The InfiniiVision 6000 X-Series provides an alternative method for finding the frequency of a particular glitch, using the built-in 10-bit counter and accumulator (option). The built-in 10-bit counter and accumulator can count the number of edges and the number of "trigger-qualified events". Figure 8 shows the use of the counter to measure the frequency of pulse width-qualified events. As expected, the counter found that the glitch occurred at a frequency of 23.8 Hz.

Figure 8. Using a 10-bit counter and accumulator to determine the frequency of events that qualify as triggers.

in conclusion

Oscilloscopes with slower waveform update rates can risk missing valuable information, but with the 450,000 waveforms/second update rate offered by the 6000 X-Series oscilloscopes, that risk is greatly reduced. Advanced triggering is a powerful event isolation tool, but hardware InfiniiScan Zones takes trigger usability to a new level. With InfiniiScan Zone triggering, you can be sure to trigger on all visible events.

In our example, after isolating the glitch, we determined that the suspected coupled signal occurred at a frequency of 23.8 Hz. We first analyzed it using the segmented memory function, and its time stamp showed that there was a 42 ms interval between any two adjacent glitches. We were able to confirm that the glitch was periodic because the results were consistent over the 2 seconds we captured. Without segmented memory, we would need an oscilloscope with a memory depth of more than 40 Gpts to capture the same length of time. Segmented memory combined with the color display can identify anomalous waveforms with low probability of occurrence. As an alternative troubleshooting method, we can use a 10-bit counter to monitor the trigger-qualified events and find that the glitch occurs at a frequency of 23.8 Hz.

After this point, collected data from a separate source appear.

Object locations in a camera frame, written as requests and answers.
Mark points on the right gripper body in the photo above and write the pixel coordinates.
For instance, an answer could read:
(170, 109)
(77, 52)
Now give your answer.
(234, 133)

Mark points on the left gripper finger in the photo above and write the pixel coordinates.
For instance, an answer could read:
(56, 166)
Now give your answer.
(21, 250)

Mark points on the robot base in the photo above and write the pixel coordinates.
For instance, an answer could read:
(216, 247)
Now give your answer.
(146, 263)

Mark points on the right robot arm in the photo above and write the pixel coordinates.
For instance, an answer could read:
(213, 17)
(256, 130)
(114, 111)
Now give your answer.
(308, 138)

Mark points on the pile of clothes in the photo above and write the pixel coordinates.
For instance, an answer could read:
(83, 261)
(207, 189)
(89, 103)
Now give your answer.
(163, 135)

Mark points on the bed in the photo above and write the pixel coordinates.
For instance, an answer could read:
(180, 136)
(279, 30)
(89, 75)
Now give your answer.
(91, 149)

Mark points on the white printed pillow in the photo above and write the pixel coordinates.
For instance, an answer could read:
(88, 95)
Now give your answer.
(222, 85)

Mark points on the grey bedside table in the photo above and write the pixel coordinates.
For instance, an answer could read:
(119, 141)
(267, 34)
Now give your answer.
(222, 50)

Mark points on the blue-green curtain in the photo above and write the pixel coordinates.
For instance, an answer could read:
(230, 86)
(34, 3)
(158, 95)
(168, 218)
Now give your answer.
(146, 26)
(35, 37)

With Keysight's InfiniiVision 6000 X-Series oscilloscopes, you can accelerate the process of finding root cause. With an acquisition rate of 450,000 waveforms/second, hardware InfiniiScan zone triggering, segmented memory with chroma display support, a 10-digit built-in counter, and an easy-to-use multi-touch display, you get the next generation of oscilloscope technology at a price that fits your budget.